Experiments with differentiable stacks and queues in PyTorch

Related tags

Deep LearningStackNN
Overview

Please use stacknn-core instead!


StackNN

This project implements differentiable stacks and queues in PyTorch. The data structures are implemented in such a way that it should be easy to integrate them into your own models. For example, to construct a differentiable stack and perform a push:

from StackNN.structs import Stack
stack = Stack(BATCH_SIZE, STACK_VECTOR_SIZE)
read_vectors = stack(value_vectors, pop_strengths, push_strengths)

For examples of more complex use cases of this library, refer to the industrial-stacknns repository.
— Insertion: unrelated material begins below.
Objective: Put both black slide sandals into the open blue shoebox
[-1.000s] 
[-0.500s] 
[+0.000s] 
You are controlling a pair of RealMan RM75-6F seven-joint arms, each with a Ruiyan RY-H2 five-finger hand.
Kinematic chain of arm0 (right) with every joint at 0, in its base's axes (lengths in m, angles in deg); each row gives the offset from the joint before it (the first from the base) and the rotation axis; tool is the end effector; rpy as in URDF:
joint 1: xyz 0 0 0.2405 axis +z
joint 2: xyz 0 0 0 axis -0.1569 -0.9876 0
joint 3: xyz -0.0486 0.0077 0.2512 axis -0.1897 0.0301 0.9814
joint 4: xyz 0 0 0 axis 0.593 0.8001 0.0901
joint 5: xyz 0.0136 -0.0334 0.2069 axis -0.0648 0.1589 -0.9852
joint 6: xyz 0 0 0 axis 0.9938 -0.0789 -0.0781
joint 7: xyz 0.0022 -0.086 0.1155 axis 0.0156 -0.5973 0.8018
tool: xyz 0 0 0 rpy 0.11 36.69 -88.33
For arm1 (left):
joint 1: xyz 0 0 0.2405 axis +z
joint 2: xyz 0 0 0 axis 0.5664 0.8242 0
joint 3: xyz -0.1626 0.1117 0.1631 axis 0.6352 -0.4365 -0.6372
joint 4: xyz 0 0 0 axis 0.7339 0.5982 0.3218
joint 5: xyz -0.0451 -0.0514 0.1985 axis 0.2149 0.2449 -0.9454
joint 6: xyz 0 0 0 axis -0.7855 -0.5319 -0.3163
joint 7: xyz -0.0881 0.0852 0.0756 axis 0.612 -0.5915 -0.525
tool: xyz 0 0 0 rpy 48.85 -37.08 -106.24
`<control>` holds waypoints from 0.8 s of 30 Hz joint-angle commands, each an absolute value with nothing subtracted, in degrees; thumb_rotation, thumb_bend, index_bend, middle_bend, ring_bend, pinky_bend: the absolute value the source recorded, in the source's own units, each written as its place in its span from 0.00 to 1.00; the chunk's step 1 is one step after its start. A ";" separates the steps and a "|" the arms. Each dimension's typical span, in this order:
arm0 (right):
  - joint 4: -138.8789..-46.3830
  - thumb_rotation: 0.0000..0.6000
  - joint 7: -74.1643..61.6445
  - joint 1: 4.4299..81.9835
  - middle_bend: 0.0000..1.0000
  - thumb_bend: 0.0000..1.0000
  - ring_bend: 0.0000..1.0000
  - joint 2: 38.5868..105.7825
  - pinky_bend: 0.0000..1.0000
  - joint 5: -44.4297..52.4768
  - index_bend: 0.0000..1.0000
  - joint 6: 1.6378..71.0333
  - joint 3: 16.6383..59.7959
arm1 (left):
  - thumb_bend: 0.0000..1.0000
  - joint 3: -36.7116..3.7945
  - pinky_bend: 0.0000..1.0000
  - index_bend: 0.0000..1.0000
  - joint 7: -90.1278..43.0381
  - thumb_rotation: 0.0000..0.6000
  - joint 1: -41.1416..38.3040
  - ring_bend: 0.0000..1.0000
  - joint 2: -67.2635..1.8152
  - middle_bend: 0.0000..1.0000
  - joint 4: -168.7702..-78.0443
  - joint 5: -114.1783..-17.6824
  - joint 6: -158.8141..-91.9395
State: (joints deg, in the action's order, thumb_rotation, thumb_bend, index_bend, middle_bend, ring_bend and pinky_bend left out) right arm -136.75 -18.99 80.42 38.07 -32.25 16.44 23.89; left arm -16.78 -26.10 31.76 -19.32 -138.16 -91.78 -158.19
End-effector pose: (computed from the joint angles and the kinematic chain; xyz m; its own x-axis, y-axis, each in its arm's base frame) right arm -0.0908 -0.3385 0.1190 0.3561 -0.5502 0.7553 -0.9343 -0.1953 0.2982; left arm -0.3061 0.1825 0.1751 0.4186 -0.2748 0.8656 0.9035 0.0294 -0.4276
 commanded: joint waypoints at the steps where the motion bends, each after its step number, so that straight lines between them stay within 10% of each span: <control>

All the code in this repository is associated with the paper Context-Free Transductions with Neural Stacks, which appeared at the Analyzing and Interpreting Neural Networks for NLP workshop at EMNLP 2018. Refer to our paper for more theoretical background on differentiable data structures.

Running a demo

Check example.ipynb for the most up-to-date demo code.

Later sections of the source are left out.